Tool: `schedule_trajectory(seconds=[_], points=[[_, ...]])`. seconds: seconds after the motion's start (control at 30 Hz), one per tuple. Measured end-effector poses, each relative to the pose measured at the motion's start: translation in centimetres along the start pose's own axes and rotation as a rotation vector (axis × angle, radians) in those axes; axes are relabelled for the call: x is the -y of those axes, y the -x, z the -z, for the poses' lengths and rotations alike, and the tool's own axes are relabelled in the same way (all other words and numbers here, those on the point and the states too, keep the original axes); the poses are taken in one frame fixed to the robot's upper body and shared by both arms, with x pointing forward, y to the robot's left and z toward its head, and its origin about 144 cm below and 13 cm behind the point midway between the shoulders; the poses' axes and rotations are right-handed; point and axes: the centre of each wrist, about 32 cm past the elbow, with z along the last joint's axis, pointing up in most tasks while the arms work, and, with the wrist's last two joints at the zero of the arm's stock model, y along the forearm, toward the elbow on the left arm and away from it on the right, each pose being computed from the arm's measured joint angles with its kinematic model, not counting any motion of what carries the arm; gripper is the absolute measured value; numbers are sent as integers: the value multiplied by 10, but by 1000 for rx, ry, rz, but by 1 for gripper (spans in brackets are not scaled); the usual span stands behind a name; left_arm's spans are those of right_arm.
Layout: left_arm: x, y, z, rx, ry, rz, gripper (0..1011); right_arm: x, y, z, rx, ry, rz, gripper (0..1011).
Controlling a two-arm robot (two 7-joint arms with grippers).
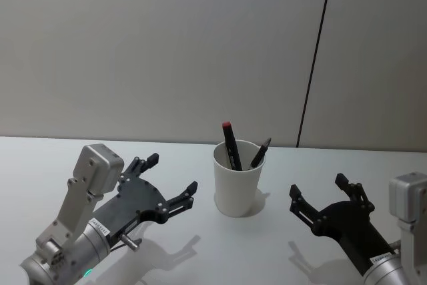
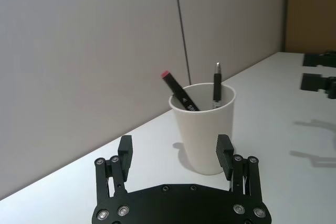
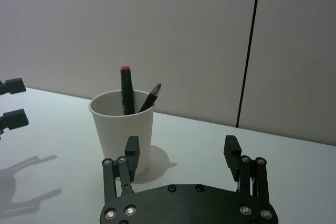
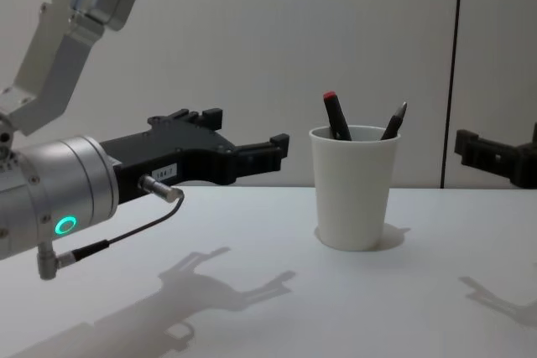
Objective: Place the pen into the pen holder.
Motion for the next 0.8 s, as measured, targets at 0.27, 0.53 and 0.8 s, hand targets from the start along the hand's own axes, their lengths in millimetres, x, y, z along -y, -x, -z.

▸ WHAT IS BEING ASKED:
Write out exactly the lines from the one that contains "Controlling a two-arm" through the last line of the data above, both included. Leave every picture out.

▸ SOLUTION TO THE EXERCISE:
Controlling a two-arm robot (two 7-joint arms with grippers).
Objective: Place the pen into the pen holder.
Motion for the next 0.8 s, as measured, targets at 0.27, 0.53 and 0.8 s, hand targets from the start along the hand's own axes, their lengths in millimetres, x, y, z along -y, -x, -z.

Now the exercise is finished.